She now found herself standing in complete blackness. He flicked on a switch and suddenly the room they were in was illuminated to reveal a single-lane bowling alley.

“Ahh,” he said, as if being massaged. “This makes all the rest of it worthwhile. Now, what size are you?”

“Size, sir?” What in hell was he talking about now?

“Shoe.”

The most powerful man in the world disappeared into a closet and reemerged, holding a pair of ladies bowling shoes, size eight. The shoes were red, white, and blue and had little eagles on the toes.

“I designed them myself,” he said, adding, “if you don’t mind, please don’t share that particular detail.

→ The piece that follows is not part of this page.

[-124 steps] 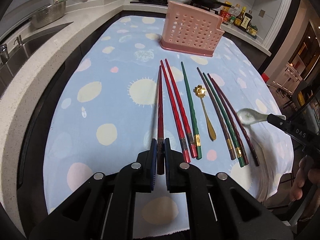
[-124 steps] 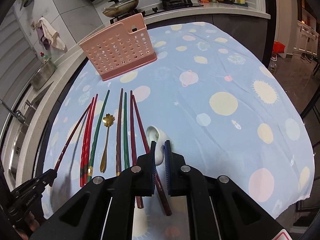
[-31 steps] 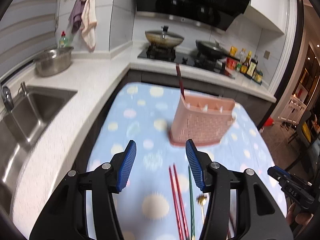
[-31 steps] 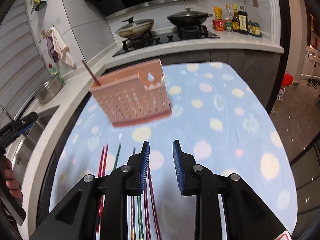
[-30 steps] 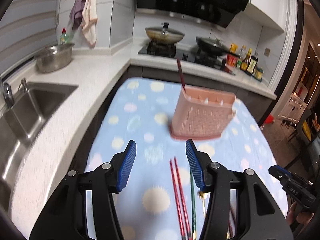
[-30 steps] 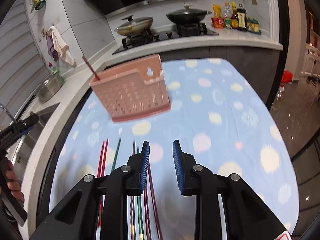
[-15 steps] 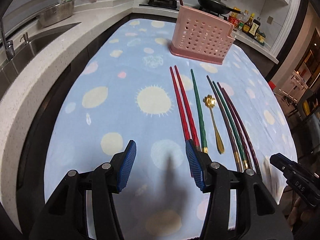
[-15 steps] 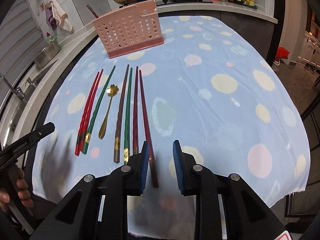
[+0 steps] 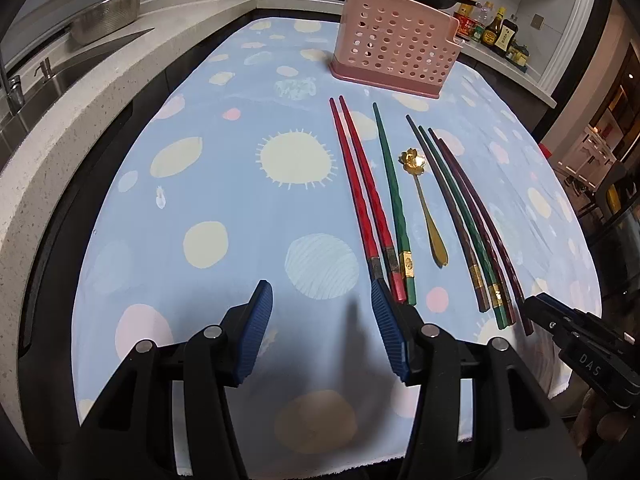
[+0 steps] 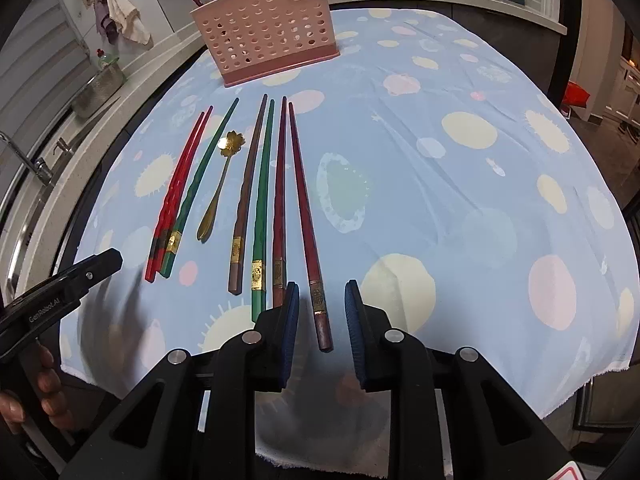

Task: Organize utensils
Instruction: 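Grasp a dark red chopstick with the right tool while the left tool returns to the table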

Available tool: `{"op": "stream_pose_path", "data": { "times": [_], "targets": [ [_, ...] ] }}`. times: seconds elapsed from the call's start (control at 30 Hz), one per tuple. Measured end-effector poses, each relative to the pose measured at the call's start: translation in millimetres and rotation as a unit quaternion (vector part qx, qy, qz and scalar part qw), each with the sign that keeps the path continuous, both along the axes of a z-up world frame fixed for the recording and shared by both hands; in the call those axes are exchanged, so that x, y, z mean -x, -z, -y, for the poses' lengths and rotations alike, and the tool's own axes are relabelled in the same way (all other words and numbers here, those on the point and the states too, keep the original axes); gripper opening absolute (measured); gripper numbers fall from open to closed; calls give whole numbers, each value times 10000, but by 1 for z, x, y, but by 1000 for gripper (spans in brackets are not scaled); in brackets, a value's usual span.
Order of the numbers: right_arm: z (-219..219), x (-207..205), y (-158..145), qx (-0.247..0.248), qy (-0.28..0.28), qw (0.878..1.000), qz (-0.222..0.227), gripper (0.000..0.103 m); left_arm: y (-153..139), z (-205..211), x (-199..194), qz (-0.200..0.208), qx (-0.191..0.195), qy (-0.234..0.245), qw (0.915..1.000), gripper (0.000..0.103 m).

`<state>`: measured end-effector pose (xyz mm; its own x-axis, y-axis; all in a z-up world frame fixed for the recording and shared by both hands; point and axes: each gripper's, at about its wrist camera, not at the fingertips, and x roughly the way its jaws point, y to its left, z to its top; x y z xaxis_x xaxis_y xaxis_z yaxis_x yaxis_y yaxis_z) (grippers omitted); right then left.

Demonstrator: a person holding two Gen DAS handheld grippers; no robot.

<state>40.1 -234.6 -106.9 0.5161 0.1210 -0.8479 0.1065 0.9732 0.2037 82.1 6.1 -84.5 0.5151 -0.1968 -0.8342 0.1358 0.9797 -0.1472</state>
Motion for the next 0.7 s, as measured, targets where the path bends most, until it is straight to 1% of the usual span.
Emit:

I’ve got enough problems these days without the press having a grand old snicker about me spending my spare time-not that I have any-designing patriotic bowling shoes.”

“Not a word, sir.”

“It’s so gosh darn nice and quiet down here,” he said. “You wouldn’t know if the whole world was blowing up. Of course, they’d tell me if it were. They wake me up eighteen times a night to tell me things I’d just as soon not know. But I guess that comes with the plane and the limousine and the free housing. Well, Judge, here we are. Now, would I be correct in thinking that you’re saying to yourself, ‘What in the name of heck am I doing here and what does he want?’ ”

“That would be… yes, sir. It is crossing my mind about now.”

The President smiled and said, “I want to nominate you to the Supreme Court.”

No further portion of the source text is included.